That was a mistake. A week later I got quite a frustrated response. She latched onto what she saw as an injust “accusation” of shyness, and used that as a basis to lash out at every statement I had made about her behaviour, again turning them against me as if I was the cause of the way she had acted. As if she had merely responded to me, and that it was entirely my doing that things had went the way they went. (This is why you must always be the Man, by the way. Women aren’t accountable in their view, they mirror you and expect you to lead. If you don’t, the b*tchy ones will use it to dismiss you. Quot Erat Demonstrandum.) As for her explanation of her immediate openness: that’s what she was like. Giving her heart to someone very quickly. Oh, a female friend of hers had warned her about it already sometime, she said (“Slow down or drown”). That was all she had to say about it. Take it or leave it.

I was blown right out of the water of course. Heart-struck. How could someone whom I had shared so much personal intimacy with, a friend no less, do such a nasty thing? A close relative of mine advised me not to contact her anymore. And I didn’t. Well, Not until sometime after, and that’s another story.

Now, in my chumpish confusion about her strange behaviour, I managed to track down and contact her last ex (at the time, their “relationship”, the why of the quotes will become clear below, had ended three years before). I’m still not proud of that, but I am glad I did because he told me a few things about her that in hindsight explained a few things.

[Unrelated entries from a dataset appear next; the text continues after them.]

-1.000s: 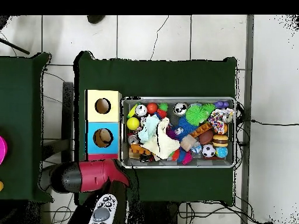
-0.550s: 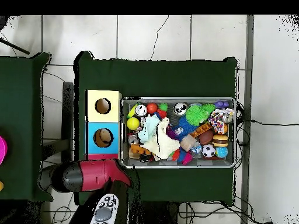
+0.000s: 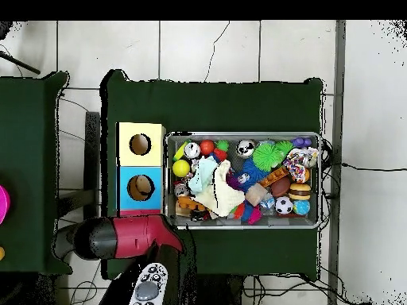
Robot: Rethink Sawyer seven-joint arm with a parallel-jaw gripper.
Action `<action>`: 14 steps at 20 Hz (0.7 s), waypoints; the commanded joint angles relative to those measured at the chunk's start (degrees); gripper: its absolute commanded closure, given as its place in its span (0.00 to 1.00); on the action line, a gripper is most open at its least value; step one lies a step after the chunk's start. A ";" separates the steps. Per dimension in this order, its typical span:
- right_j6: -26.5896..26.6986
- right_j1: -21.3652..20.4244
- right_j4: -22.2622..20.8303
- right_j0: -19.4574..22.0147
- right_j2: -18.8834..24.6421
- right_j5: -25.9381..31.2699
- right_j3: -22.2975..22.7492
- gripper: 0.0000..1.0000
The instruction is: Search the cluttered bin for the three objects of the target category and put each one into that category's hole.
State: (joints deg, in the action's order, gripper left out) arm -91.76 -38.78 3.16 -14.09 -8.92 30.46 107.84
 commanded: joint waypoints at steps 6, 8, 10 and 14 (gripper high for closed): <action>-4.32 0.20 -2.63 1.65 4.18 1.78 -1.93 0.00; -5.63 0.34 -1.87 1.53 4.25 1.88 -2.05 0.00; -5.31 0.47 -2.08 1.47 4.25 4.10 -2.90 0.00; -4.90 0.42 -2.22 1.83 4.56 3.79 -2.55 0.00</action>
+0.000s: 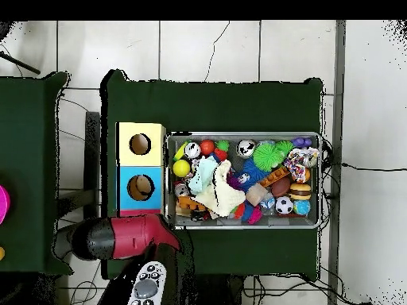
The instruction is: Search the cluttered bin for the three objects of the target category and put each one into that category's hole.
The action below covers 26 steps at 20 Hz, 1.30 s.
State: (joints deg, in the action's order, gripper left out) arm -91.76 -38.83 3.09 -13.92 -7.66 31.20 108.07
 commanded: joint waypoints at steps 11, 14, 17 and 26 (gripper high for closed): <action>-5.51 0.38 -1.77 1.90 3.15 2.64 -2.99 0.00; -5.34 0.11 -1.72 2.29 3.46 1.47 -2.19 0.00; -5.23 0.15 -1.69 2.39 3.55 2.04 -2.23 0.00; -5.25 0.18 -1.51 2.87 3.93 2.10 -2.13 0.00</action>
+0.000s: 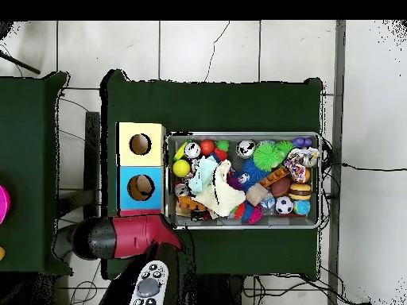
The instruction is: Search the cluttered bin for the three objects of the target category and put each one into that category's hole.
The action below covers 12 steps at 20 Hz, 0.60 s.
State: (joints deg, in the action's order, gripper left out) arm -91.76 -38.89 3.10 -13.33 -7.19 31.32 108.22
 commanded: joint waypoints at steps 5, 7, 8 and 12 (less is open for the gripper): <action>-3.84 0.15 -2.59 2.46 3.58 1.98 -2.49 1.00; -4.30 0.06 -1.80 2.77 3.93 2.39 -2.51 1.00; -3.92 0.25 -1.88 2.70 3.97 4.30 -3.24 1.00; -3.74 0.03 -2.03 3.03 4.16 3.64 -2.99 1.00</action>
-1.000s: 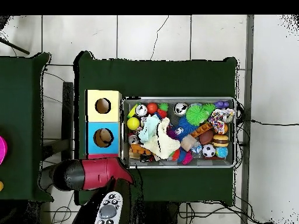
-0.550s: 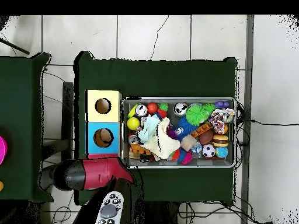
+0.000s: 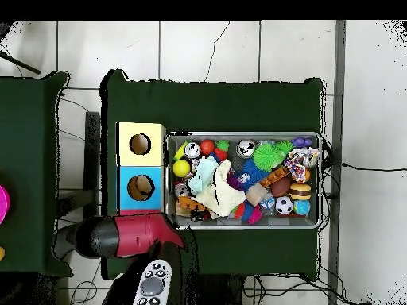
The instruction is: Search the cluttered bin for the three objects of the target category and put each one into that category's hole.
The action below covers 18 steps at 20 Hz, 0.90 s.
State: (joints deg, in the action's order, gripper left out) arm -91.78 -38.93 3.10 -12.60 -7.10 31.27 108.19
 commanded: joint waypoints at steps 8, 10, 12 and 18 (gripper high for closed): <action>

When I got to know this girl, she didn’t have much friends, and that was something she lamented. Turns out she never had. What friends she did have, were mostly male. She didn’t really like women for friends, because “they’re usually too shallow” and because she doesn’t like “dumb girl-talk”. (Incidently, the forum has plenty people telling you to watch out for such women, because they are usually issue-laden. It is a MAJOR red flag.) Also, she clinged to this ex of hers, he told me, because she had hardly any friends. She didn’t like sex (really didn’t, I had asked her about it, she told me she thought it was disgusting and rather avoided it when she could, subsequently complaining about all the strive it would cause in relationships. Again, MAJOR red flag. Issues.) He told me she reluctantly had it a few times with him over the course of a year and a half, but when he dumped her because of her issues, she used it to try and get him back.

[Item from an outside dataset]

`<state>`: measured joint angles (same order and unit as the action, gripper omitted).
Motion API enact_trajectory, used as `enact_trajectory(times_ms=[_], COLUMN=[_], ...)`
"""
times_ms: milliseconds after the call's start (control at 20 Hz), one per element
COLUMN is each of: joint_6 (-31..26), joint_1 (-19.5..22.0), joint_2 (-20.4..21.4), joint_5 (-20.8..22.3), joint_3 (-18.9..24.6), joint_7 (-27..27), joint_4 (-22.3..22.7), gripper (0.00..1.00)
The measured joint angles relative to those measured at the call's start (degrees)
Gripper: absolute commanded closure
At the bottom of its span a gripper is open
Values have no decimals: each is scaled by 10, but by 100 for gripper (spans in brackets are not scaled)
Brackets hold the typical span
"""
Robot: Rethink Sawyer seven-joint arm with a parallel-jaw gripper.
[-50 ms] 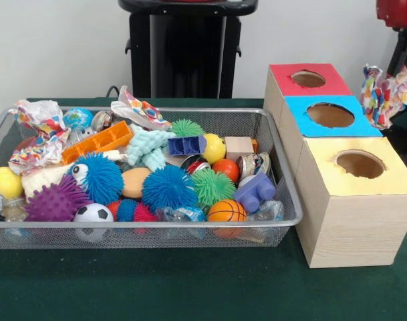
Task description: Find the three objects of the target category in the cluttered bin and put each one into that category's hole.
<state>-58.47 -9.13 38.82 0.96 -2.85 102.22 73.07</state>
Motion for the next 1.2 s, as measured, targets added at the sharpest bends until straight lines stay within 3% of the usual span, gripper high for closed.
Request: enact_trajectory(times_ms=[300,1200], joint_6=[-40,-42], joint_1=[0,35], joint_2=[-23,-58], joint_5=[0,6], joint_3=[1,3], joint_7=[0,0], joint_4=[-50,-116], gripper=[100,100])
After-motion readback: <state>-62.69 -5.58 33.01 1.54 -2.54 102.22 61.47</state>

Now, this ex told me he thought she had issues. Other issues beside those already mentioned. He called her a quasi-borderliner even. He told me she once stalked a singer. She made an attempt to hack his website and the computer of the person maintaining it, claiming that the artist in question had “hurt” her. She had parent issues, who wanted her to do things with her life she didn’t want to do, because she didn’t know what to do with her life in the first place. Having a genius level IQ, she thought she knew everything better than anyone, or any education. Stubborn is what her ex called her. (This genius-level IQ is something I have in common with her and that’s why we clicked so well also.) She was jealous of her sister, whom she said everyone thought was more beautiful. Etcetera, etcetera.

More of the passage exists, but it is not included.